The untidyness fairy pays a visit

Every room in the house is in disorder, with dirty plates in kitchen and sitting-room, dirty clothes strewn on the bedroom floor, vegetable peelings, grease and gram-flour batter crusted on the stove and kitchen counters and (as crowning glories) generous helpings of catsick and hairball on the kitchen carpet. Part of this is due to the home economics lessons the kiddos underwent last night, including training in the arcane of making cous-cous salad and pakora from scratch. Both are still interested in the home chemistry of cooking and enjoy processing real food like fresh veg, but like their mother have a selective deficit for clearing up. It should be different. I worked for a year as a school cleaner and a house cleaner (for my mum) in my teens, which might have given me skills and pride in my work, but was threatened with the sack for poor performance in both posts. A word to the wise- carpet is the worst possible floor surface for a kitchen, especially if you have a long-haired cat who targets carpet for her puke-fests.

Still, it was a happy weekend. I got some time alone with each of them, which is always a treat. On Saturday I persuaded the big wan to accompany me shopping in Southside, and I feel only pride when walking up the street arm in arm with my fine laddie. We bought gram flour and chillis from Bismillah Asian foodstore, causing me to sing 'Bohemian Rhapsody' embarrassingly in public. Big wan had intended to leave me on South Bridge to hang out with the disreputable youth on Cockburn St, but instead developed one of his Casualty-style spontaneous nosebleeds when he appears to exsanguinate through the nostril. It's a great party trick and a possible entrepreneurial niche for a black-pudding brand, but sadly not under his conscious control. Tissues were called for and a sit-down, a bacon roll and a mug of tea in the Babylon greasy-spoon. Any of our regular trips to Babylon have to be accompanied by singing 'Burning in Babylon' in public; he puts up with a lot. I left him heading again for goth-central while I hit Lidl, but he felt bad about leaving me with heavy shopping and turned back to help me home with the bags.

On Sunday it was wee wan's turn to accompany me and R. to see the Goya etchings and the Turner watercolours at the galleries on the Mound on a girls' afternoon out. You have to admire the technical skills of both artists, though wee wan says she prefers modern art. By chance, we come across the video installation 'my son, my father' by our mutual friend Catriona Grant, a current artist in residence. R. spoils wee wan terribly with hot chocolate and some pop-art plasters shaped like kissing lips. Over coffee, R. and I are talking tattoos and piercing, impressing on wee wan the transitory nature of fashion. R. doesn't even have her ears pierced, and she's not even Jewish (though we sometimes wonder).

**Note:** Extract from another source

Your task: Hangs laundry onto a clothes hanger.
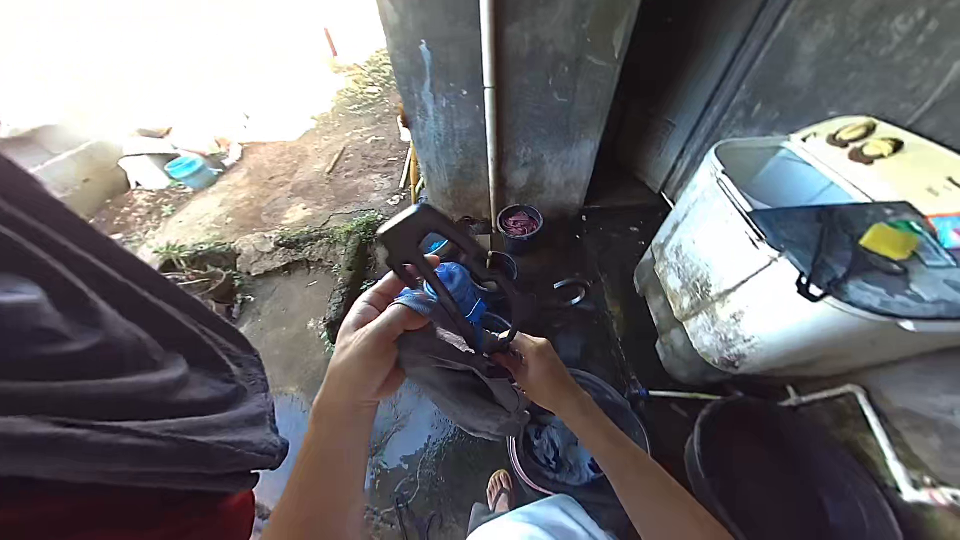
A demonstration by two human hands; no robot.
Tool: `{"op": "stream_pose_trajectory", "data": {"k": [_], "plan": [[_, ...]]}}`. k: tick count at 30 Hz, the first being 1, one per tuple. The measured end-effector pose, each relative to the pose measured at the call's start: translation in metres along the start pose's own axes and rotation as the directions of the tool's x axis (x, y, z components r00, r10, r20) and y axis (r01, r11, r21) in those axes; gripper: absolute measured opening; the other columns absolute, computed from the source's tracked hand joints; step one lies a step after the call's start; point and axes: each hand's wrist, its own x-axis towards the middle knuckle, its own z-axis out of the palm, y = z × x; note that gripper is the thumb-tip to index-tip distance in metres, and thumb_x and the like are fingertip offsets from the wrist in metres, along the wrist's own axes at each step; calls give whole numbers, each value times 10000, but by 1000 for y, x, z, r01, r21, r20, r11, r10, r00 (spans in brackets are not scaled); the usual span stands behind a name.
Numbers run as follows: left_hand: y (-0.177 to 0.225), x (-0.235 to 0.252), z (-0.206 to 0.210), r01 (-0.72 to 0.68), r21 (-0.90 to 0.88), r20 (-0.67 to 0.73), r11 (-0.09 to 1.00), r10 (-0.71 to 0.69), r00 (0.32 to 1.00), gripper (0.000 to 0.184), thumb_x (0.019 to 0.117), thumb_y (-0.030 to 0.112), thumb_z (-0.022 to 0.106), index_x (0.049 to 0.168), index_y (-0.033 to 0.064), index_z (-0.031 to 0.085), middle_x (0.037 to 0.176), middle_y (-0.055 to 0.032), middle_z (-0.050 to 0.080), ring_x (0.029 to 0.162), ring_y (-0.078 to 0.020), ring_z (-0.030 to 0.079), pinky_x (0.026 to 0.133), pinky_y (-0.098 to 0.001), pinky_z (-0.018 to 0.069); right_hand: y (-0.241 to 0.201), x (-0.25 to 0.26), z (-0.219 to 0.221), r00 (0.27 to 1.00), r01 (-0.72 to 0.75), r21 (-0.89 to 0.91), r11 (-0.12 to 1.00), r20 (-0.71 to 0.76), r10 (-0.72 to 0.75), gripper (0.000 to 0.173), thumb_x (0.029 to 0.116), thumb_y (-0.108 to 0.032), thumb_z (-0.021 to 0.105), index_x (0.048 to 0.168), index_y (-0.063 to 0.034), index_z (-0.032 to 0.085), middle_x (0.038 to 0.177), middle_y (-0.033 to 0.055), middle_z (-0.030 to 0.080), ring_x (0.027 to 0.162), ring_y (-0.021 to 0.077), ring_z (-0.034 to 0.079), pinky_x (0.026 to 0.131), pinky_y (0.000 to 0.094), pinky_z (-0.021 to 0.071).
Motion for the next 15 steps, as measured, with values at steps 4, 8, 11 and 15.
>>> {"op": "stream_pose_trajectory", "data": {"k": [4, 8, 11, 15], "plan": [[-17, 10, 6, -73, -71, 311, 995, 91, 946, 248, 915, 156, 717, 1162, 135, 736, 1029, -34, 745, 894, -93, 715, 812, -291, 616, 2, -13, -56, 964, -211, -177, 961, 123, 234, 230, 991, -132, 625, 1150, 27, 677, 1066, 190, 706, 1023, 308, 699, 947, 474, 559], [-36, 23, 39, -315, 249, 312, 916, 232, 921, 121, 993, 318, 680, 1036, 210, 712, 929, 93, 706, 840, -12, 662, 794, -211, 575, 17, -33, -101, 946, -294, -96, 951, 114, 304, 220, 896, -45, 688, 1103, 23, 713, 1067, 176, 694, 1012, 268, 671, 946, 415, 540], [-49, 34, 51, -380, 356, 377, 854, 241, 894, 119, 1017, 294, 646, 1066, 200, 702, 936, 105, 709, 846, -7, 659, 793, -209, 567, 26, -51, -142, 919, -395, 48, 918, 26, 394, 272, 864, -40, 662, 1128, -32, 726, 1090, 100, 704, 963, 168, 674, 890, 356, 562], [-69, 46, 73, -361, 171, 411, 917, 267, 872, 164, 1038, 334, 602, 1080, 229, 720, 981, 114, 711, 892, -2, 664, 833, -218, 569, 20, -67, -161, 930, -73, 679, 731, -218, 295, 257, 927, -57, 680, 1172, 14, 646, 1117, 95, 719, 972, 153, 704, 879, 342, 603]]}}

It's been a good week for remembered dreams. The first was about the Smiley Bros, the staff of my Asian corner shop. In real life, there is Older Smiley who is meticulously courteous and well-mannered, and Younger Smiley who has to his credit a magnificent moustache and a charming 5 yr old daughter. I dreamt that they were throwing a 20 year anniversary party for the shop and all the regulars were invited. Younger Smiley's wife showed me a calligraphic, illuminated Q'uran, reading aloud and translating the Arabic, with me silently admiring that neither the Q'uranic script nor her English translations were in her first language.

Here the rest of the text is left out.